▶ **What you have to do**
Of the lines below, reproduce exactly those from the line containing "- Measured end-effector" to the end, including both the first and the last.

▶ **Supplied data**
○ ○ ○ ○ ○ ○ ○

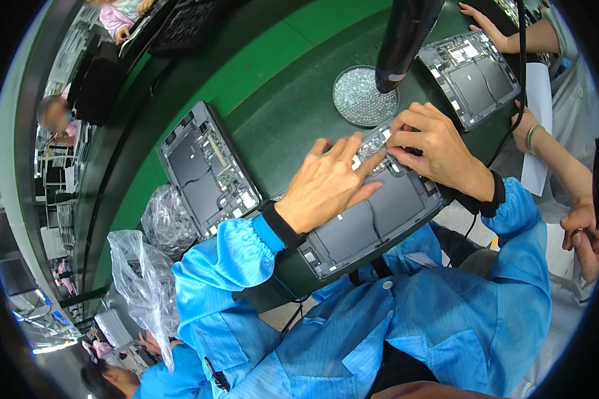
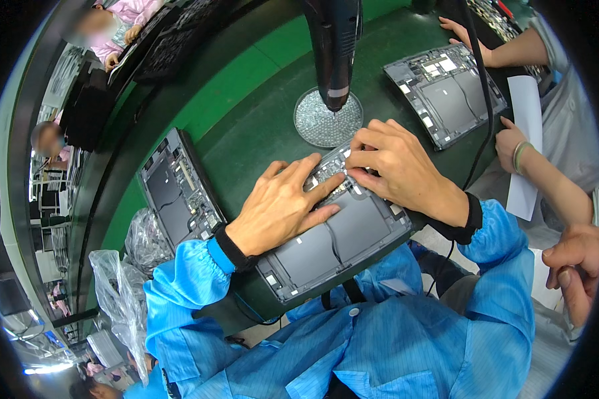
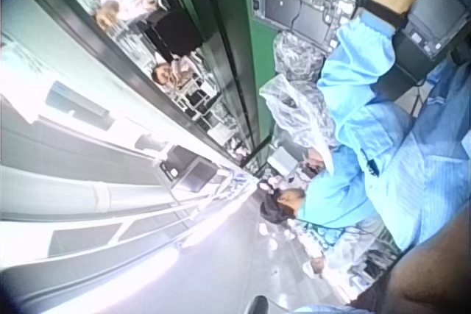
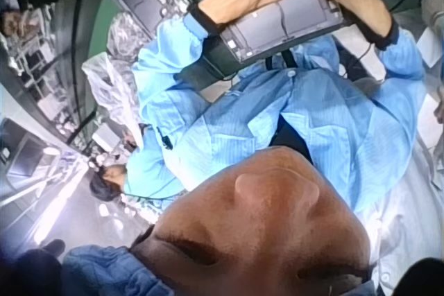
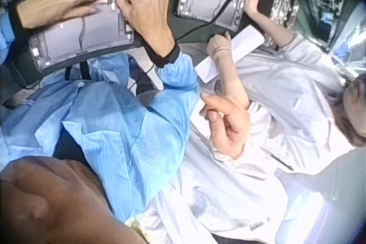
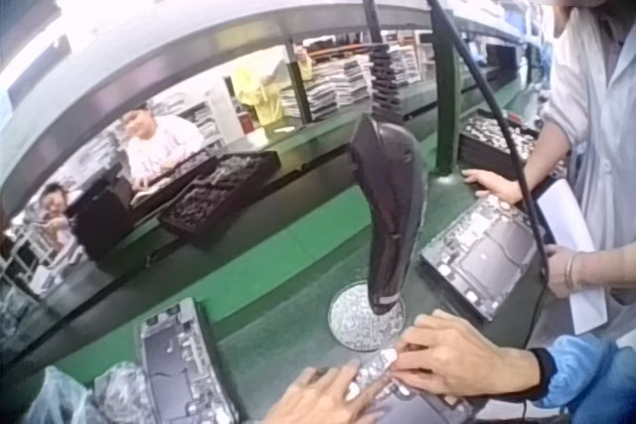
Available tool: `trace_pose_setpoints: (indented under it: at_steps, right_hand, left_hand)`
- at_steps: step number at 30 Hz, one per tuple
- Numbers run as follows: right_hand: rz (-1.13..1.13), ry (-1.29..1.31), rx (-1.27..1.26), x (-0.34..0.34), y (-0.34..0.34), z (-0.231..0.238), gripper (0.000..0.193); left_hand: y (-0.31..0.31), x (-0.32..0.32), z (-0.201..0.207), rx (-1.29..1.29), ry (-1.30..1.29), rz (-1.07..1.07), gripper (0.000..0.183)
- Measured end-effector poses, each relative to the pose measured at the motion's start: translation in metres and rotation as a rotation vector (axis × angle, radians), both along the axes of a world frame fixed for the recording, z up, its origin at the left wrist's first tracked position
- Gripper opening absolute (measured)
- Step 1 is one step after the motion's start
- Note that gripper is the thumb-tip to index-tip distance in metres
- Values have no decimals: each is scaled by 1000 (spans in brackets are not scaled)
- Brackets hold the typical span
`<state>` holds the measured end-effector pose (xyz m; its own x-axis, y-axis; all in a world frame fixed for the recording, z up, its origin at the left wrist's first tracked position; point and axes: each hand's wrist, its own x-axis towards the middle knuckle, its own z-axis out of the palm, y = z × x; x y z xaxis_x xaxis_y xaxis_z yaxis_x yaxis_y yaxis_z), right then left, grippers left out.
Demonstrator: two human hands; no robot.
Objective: Assembling the internal electronic components and ribbon cables of tablets on a factory assembly line.
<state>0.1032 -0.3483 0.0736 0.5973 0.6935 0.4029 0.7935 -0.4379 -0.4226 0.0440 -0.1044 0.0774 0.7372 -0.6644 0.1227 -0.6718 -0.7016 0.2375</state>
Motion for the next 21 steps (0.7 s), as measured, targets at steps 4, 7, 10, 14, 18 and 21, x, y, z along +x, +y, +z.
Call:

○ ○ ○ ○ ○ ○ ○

▶ **Worked solution**
- Measured end-effector poses, each relative to the pose measured at the motion's start: translation in metres and rotation as a rotation vector (axis × angle, radians), both along the axes of a world frame fixed for the recording, z up, its origin at the left wrist's first tracked position
- Gripper opening absolute (measured)
- Step 1 is one step after the motion's start
- Note that gripper is the thumb-tip to index-tip distance in metres
- Values have no decimals: each is scaled by 1000 (spans in brackets are not scaled)
- Brackets hold the typical span
`<state>` holds the measured end-effector pose (xyz m; its own x-axis, y-axis; all in a world frame fixed for the recording, z up, its origin at the left wrist's first tracked position; point and axes: each hand's wrist, its own x-axis towards the middle knuckle, its own z-axis out of the palm, y = z × x; x y z xaxis_x xaxis_y xaxis_z yaxis_x yaxis_y yaxis_z), right then left, grippers left out.
Demonstrator: two human hands; no robot.
Objective: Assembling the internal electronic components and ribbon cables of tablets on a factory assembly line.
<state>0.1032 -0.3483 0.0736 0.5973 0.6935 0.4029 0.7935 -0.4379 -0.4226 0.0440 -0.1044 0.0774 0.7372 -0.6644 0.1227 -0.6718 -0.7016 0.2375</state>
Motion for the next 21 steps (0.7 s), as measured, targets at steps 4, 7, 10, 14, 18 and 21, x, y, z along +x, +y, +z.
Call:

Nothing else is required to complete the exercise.